▶ Required work
Given the material below, return only the lines starting at the line with "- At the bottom" and ending at the line with "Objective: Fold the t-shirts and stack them", exactly as they appear.
● ● ● ● ●
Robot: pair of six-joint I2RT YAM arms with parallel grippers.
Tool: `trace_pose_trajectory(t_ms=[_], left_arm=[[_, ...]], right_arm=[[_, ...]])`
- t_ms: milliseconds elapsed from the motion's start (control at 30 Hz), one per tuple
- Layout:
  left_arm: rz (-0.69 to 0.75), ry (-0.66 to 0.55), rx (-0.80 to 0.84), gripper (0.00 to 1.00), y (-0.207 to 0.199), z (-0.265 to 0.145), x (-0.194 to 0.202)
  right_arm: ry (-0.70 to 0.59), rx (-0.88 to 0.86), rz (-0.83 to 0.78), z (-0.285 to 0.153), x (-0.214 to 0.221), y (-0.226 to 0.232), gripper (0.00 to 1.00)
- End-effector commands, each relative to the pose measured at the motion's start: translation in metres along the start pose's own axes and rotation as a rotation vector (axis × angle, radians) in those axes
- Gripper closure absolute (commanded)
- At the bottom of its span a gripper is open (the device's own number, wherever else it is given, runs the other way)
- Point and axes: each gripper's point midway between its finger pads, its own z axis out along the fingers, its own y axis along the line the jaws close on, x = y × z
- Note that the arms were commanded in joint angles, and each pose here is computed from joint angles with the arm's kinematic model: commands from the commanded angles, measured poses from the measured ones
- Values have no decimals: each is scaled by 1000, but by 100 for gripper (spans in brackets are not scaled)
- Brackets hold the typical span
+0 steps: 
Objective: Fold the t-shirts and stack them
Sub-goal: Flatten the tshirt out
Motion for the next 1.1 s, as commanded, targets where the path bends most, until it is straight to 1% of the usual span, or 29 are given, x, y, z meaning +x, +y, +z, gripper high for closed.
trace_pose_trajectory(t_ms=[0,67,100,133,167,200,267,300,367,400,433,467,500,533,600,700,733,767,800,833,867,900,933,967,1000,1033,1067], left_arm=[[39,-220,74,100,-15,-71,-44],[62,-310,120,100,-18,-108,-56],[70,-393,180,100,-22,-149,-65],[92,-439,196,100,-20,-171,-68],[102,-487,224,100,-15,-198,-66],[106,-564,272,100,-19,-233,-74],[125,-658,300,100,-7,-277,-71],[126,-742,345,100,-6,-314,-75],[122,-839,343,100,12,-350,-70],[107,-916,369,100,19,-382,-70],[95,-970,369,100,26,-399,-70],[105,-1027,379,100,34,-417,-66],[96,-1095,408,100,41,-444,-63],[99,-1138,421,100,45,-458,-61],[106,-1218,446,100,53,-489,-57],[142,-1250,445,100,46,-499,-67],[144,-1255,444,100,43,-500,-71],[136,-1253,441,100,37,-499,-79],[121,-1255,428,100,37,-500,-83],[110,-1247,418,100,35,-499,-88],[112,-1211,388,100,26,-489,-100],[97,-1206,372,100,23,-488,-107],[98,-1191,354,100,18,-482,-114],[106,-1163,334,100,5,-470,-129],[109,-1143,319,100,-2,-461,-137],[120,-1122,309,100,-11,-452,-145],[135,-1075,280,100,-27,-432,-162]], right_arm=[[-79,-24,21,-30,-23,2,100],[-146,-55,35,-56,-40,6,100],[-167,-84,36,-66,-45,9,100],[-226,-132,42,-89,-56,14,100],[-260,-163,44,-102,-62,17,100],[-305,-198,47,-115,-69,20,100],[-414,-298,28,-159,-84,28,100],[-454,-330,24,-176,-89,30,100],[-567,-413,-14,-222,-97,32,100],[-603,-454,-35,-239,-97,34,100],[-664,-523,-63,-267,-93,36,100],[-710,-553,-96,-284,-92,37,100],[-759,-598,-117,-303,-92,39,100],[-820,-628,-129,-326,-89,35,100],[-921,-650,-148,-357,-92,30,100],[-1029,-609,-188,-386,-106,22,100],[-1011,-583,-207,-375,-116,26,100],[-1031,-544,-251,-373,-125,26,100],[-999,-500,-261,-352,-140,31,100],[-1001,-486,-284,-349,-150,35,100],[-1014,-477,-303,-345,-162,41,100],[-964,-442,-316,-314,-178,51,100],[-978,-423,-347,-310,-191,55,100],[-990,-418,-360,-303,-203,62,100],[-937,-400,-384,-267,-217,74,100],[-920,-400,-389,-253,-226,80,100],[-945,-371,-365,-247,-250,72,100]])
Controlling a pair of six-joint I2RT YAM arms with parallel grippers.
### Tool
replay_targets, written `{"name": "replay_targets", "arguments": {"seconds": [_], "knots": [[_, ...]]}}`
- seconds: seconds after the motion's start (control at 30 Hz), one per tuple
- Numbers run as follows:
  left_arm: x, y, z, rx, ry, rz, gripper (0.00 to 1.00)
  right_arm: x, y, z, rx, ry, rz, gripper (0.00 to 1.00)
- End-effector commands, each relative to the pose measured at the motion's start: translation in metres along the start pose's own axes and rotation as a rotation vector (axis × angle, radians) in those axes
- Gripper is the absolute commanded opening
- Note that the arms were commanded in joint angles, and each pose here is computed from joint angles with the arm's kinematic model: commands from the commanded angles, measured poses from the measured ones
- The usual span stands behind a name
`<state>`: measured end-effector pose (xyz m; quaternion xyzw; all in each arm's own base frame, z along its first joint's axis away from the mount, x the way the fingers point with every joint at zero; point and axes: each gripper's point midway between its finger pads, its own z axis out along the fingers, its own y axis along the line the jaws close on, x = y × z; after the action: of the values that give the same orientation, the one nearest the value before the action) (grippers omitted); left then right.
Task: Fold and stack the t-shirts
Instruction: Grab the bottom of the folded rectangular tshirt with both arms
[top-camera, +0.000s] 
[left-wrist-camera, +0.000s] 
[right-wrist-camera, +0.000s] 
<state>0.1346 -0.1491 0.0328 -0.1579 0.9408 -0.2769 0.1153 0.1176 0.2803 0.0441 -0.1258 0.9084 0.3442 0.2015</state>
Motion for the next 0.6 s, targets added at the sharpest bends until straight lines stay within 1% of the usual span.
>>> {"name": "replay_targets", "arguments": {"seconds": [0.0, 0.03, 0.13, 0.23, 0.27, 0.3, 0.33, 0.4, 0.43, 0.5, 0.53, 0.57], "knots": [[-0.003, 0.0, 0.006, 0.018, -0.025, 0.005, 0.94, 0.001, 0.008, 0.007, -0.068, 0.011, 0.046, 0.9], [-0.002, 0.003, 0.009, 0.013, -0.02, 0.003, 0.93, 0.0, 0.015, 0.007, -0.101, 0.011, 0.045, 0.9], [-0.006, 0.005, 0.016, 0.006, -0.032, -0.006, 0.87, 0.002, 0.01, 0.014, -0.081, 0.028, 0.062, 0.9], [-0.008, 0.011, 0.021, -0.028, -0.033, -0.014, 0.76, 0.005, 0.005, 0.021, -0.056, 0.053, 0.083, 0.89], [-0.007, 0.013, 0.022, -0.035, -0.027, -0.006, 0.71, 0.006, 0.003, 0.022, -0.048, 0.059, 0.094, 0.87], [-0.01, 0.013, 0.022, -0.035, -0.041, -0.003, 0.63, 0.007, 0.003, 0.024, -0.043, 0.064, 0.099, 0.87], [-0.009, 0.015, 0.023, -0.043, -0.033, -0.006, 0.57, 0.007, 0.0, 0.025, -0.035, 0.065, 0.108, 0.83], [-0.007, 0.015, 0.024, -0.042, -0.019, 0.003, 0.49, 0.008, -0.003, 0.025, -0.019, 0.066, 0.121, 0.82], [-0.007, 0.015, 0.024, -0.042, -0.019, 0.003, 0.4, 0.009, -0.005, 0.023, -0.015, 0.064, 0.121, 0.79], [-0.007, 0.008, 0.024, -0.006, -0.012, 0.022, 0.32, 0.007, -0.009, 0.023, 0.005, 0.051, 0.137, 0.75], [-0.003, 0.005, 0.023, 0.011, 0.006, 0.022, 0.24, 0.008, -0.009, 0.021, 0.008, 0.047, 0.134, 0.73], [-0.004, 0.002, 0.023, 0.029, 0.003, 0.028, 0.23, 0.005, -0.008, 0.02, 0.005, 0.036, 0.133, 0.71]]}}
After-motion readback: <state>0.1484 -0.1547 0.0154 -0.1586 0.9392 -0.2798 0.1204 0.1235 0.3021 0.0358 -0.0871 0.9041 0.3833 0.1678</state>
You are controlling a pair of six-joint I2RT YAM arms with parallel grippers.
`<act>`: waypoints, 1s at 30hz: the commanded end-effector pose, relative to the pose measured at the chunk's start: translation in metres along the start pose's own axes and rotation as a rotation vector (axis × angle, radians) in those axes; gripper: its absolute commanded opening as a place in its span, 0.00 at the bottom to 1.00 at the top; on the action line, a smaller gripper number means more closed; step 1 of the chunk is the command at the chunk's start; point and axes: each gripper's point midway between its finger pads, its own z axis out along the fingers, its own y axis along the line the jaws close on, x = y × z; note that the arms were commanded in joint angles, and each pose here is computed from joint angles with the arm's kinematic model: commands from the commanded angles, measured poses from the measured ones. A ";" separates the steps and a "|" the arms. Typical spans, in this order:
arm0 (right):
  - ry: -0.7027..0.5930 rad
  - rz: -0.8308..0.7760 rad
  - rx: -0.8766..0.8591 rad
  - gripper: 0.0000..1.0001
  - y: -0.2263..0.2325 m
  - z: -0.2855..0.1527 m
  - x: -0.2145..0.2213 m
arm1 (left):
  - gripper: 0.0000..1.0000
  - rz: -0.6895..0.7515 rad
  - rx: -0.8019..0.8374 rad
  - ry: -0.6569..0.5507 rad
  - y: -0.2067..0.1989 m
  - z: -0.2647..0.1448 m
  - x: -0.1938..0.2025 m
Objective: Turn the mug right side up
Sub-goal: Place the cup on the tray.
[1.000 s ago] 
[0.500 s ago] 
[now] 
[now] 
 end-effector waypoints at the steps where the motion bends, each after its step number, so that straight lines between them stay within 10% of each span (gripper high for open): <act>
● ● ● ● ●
▶ Reply
- At the bottom of its span a gripper is open (the device's own number, wherever else it is given, runs the other way)
- Point and axes: each gripper's point midway between its finger pads, its own z axis out along the fingers, its own y axis along the line the jaws close on, x = y × z
- Note that the arms were commanded in joint angles, and each pose here is computed from joint angles with the arm's kinematic model: commands from the commanded angles, measured poses from the measured ones
- Values have no decimals: each is scaled by 1000, but by 100 for gripper (spans in brackets are not scaled)
- Brackets hold the typical span
+0 steps: 
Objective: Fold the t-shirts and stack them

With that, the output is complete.